At some point, years into our relationship, Adam and I were talking about Ralph Macchio (of "Karate Kid" fame) and realized that we had both seem him, presumably on the same night, in the made-for-tv movie "The Three Wishes of Billy Grier," where he played a teen suffering from progeria. That was a 1984 movie, so I was only seven years old then and Adam was fourteen, so of course we would not meet for another fourteen years. The movie is a bit obscure (not like if we'd both seen "Roots" or "The Day After"), so we were surprised and a little chilled to know that many years before we would ever meet and change each other's lives, we were each in front of our tv's watching the same little tv movie.
I think about these types of things often. I mean, the fact that there are still people out there in the world who I have yet to meet, but who will have some major impact (hopefully good) on my life. I look at my friends now and realize that I lived many years of my life before I even knew they existed, and yet I am now surrounded by all of these amazing people who were out there...time and fate and the cosmos were just waiting for our respective trajectories to collide into a friendship. Even stranger is the fact that there are people who aren't yet born who are going to enter my life in some distant time in the future; it is so very strange to contemplate that relationship when the person doesn't even yet exist.
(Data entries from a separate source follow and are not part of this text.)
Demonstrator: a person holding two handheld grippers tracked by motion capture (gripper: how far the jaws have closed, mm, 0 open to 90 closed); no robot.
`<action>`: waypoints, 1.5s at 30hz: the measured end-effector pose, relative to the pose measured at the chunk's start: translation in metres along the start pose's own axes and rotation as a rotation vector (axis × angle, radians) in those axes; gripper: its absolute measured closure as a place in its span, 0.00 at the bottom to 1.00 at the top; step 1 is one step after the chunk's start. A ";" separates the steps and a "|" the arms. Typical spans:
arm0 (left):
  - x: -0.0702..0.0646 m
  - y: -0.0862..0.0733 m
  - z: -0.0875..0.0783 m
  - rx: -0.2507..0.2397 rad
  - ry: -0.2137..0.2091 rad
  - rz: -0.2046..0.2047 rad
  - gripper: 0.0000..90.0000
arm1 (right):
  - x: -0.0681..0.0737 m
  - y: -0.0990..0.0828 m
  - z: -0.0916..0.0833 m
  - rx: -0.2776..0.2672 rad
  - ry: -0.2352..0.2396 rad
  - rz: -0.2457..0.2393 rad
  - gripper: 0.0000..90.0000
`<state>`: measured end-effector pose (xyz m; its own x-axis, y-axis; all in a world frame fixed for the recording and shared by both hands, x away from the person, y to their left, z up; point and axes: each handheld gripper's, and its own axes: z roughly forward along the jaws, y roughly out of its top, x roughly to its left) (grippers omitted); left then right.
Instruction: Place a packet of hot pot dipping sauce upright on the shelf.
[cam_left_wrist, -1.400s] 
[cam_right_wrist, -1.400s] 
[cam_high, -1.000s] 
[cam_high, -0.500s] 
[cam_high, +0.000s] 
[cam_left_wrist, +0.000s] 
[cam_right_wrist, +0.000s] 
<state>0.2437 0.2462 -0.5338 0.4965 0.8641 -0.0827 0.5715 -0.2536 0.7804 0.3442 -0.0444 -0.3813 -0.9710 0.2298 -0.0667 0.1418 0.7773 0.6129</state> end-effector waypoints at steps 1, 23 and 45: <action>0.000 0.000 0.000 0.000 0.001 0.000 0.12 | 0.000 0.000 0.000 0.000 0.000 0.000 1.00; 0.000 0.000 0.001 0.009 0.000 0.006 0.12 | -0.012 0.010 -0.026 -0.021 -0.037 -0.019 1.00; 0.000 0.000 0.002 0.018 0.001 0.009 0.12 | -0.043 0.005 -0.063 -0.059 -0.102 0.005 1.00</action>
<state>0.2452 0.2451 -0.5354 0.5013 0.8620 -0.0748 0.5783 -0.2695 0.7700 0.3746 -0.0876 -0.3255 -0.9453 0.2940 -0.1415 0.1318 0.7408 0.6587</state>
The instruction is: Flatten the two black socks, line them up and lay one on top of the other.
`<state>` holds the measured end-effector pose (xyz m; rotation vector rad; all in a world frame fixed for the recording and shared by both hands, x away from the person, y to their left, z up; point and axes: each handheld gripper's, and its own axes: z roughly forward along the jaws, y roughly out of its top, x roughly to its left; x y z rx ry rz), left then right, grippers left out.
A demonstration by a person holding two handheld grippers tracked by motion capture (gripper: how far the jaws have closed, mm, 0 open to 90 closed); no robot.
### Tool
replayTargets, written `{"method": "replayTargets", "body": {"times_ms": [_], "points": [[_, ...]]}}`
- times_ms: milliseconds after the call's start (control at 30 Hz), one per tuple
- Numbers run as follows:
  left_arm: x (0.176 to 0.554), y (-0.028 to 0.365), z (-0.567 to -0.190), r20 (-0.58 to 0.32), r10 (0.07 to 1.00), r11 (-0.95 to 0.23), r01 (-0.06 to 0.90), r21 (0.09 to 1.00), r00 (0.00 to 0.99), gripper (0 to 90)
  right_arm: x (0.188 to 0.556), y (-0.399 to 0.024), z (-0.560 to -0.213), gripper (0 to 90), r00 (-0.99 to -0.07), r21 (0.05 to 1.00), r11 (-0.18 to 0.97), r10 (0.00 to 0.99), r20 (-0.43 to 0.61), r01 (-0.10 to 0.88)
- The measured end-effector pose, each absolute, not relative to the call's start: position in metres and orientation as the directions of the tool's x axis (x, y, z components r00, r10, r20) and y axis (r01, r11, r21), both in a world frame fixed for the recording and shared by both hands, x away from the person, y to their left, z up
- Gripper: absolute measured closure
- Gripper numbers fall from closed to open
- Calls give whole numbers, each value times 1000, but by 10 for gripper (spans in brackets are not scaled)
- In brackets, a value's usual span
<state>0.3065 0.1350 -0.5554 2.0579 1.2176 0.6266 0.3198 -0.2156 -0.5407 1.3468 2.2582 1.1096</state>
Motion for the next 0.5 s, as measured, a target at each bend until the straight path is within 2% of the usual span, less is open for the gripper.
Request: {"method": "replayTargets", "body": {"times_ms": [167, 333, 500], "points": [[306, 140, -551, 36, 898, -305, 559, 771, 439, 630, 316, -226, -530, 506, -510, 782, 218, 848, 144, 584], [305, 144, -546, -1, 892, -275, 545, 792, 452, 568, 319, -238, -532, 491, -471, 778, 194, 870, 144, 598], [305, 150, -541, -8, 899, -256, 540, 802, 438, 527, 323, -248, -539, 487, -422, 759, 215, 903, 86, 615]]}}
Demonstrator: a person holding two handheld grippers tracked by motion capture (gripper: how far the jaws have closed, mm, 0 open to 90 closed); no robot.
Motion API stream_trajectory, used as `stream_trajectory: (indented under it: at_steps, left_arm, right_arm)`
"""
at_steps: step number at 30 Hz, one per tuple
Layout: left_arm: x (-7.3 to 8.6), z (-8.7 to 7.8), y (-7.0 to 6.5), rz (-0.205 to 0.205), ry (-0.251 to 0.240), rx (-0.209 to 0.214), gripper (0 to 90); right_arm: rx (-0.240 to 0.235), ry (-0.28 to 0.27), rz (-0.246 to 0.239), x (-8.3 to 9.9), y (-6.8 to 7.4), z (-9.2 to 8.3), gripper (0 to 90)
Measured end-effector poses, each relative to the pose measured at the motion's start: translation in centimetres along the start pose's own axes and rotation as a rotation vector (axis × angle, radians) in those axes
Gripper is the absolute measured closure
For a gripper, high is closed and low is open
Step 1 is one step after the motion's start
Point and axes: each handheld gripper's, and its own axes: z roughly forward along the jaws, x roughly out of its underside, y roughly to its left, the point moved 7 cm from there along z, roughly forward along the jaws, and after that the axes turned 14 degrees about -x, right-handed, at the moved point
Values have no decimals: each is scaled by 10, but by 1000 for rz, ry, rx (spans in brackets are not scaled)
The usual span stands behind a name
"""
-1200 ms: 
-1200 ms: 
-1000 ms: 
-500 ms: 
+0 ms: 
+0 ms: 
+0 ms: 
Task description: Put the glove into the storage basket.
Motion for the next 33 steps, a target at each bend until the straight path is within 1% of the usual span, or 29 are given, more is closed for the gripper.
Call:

Haven't you ever wondered if while walking through a crowd, you passed by or perhaps brushed elbows with your future spouse? Or future best friend? Or the person who will one day propel your career or spirituality to new heights? Sometimes I feel distinctly aware of all of our interconnectedness, how we are all feeding off one another and influencing and enhancing each others' lives without even necessarily meeting. And then there are those people who actually do meet, perhaps after buying the same loaf of marble rye from the same bakery on Tuesday mornings for the last thirty years and yet they've only just met. Isn't that just...just strange and lovely and romantic and sad all at the same time?
I was born just a few days before Elvis died. My husband is old enough (snicker) to remember Elvis' death, and I often find it so interesting that he actually has a memory of the week I was born. Of course, he could never have known that his future wife and the mother of his child had been born just a few days earlier, but the fact that he has a memory of this time, when I was just hours or days old, is intriguing to me. It feels a little bit like magic.